This topic describes how to deploy ossimport in a distributed method. You can deploy ossimport in the distributed method only in Linux.

Download

Download the tool for distributed deployment: ossimport-2.3.4.tar.gz. Download the tool to a local directory and run the command tar -zxvf ossimport-2.3.4.tar.gz -C $HOME/ossimport to decompress the file. The file structure of the decompressed tool is as follows:

ossimport
├── bin
│ ├── console.jar     # The JAR package for the Console module.
│ ├── master.jar      # The JAR package for the Master module.
│ ├── tracker.jar     # The JAR package for the Tracker module.
│ └── worker.jar      # The JAR package for the Worker module.
├── conf
│ ├── job.cfg         # The Job configuration file template.
│ ├── sys.properties  # The configuration file that contains system parameters.
│ └── workers         # The list of Workers.
├── console.sh          # The command-line tool. Currently, only Linux is supported.
├── logs                # The directory that contains logs.
└── README.md           # The file that introduces or explains ossimport. We recommend that you read this file before you use ossimport.

Note:

  • OSS_IMPORT_HOME: The root directory of ossImport. By default the directory is the $HOME/ossimport in the decompress command. You can also run the export OSS_IMPORT_HOME=<dir> command or modify the system configuration file $HOME/.bashrc to set the directory.
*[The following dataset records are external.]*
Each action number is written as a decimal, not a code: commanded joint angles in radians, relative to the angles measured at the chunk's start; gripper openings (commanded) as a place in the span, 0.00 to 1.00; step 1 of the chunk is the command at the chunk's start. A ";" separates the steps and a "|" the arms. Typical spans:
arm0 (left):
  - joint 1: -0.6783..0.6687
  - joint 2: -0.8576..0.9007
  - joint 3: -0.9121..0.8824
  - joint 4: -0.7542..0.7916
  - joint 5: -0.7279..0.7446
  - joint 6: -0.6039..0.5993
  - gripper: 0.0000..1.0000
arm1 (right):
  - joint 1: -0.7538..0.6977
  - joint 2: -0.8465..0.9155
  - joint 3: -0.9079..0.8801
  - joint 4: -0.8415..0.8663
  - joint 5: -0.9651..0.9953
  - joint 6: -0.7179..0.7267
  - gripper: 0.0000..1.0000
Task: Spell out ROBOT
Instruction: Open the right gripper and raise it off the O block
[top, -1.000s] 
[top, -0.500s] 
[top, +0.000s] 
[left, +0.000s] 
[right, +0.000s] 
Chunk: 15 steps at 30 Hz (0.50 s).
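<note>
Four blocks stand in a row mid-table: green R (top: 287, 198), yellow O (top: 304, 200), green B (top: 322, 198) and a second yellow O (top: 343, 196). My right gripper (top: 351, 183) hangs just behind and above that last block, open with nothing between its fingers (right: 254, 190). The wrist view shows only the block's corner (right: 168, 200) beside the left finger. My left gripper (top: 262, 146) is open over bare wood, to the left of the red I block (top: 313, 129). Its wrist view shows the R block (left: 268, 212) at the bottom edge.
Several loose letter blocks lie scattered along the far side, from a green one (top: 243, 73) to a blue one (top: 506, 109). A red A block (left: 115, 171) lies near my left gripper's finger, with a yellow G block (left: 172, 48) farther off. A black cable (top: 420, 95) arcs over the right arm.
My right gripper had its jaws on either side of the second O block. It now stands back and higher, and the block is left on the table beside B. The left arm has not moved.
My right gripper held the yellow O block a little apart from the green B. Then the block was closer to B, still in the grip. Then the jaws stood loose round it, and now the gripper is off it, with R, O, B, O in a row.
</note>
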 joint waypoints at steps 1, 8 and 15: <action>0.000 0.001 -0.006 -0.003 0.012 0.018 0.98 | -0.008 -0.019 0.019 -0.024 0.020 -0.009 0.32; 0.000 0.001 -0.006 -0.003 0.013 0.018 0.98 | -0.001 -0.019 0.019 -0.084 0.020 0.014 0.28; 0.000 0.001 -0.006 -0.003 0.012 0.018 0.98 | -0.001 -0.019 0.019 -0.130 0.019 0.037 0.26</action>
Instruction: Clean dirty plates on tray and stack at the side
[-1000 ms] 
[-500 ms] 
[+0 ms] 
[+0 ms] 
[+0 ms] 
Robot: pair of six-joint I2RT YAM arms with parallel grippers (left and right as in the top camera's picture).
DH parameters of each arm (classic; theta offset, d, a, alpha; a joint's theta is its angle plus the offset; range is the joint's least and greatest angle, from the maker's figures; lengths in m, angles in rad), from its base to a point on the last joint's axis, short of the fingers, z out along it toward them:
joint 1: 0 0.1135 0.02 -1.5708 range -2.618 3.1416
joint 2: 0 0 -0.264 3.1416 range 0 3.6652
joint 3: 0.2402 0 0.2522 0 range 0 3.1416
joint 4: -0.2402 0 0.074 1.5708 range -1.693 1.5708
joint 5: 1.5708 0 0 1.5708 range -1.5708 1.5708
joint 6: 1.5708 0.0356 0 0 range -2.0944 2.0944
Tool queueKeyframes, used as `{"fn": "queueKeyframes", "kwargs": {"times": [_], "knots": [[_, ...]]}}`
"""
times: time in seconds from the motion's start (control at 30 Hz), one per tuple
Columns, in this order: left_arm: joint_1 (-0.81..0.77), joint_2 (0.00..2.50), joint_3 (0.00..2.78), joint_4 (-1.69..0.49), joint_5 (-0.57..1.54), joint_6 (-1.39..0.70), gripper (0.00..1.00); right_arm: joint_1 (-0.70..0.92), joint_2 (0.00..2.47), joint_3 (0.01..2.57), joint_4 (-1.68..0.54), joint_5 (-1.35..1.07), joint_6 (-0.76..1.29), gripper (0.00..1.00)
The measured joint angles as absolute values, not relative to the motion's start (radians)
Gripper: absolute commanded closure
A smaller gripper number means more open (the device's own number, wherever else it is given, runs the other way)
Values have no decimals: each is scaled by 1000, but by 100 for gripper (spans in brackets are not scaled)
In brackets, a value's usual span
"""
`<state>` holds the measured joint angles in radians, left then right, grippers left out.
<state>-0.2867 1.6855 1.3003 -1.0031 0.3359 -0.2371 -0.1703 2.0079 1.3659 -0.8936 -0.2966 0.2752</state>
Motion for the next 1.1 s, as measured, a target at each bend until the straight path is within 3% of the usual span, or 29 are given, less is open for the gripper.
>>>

We recommend that you keep the default value.
  • OSS_IMPORT_WORK_DIR: The working directory of ossimport. You can specify the directory by setting the value of workingDir in conf/sys.properties. We recommend that you set the value to $HOME/ossimport/workdir.
  • Specify absolute paths for OSS_IMPORT_HOME or OSS_IMPORT_WORK_DIR, such as /home/<user>/ossimport or /home/<user>/ossimport/workdir.

Parameter

The distributed deployment of ossimport is performed based on three configuration files: conf/sys.properties, conf/job.cfg, and conf/workers.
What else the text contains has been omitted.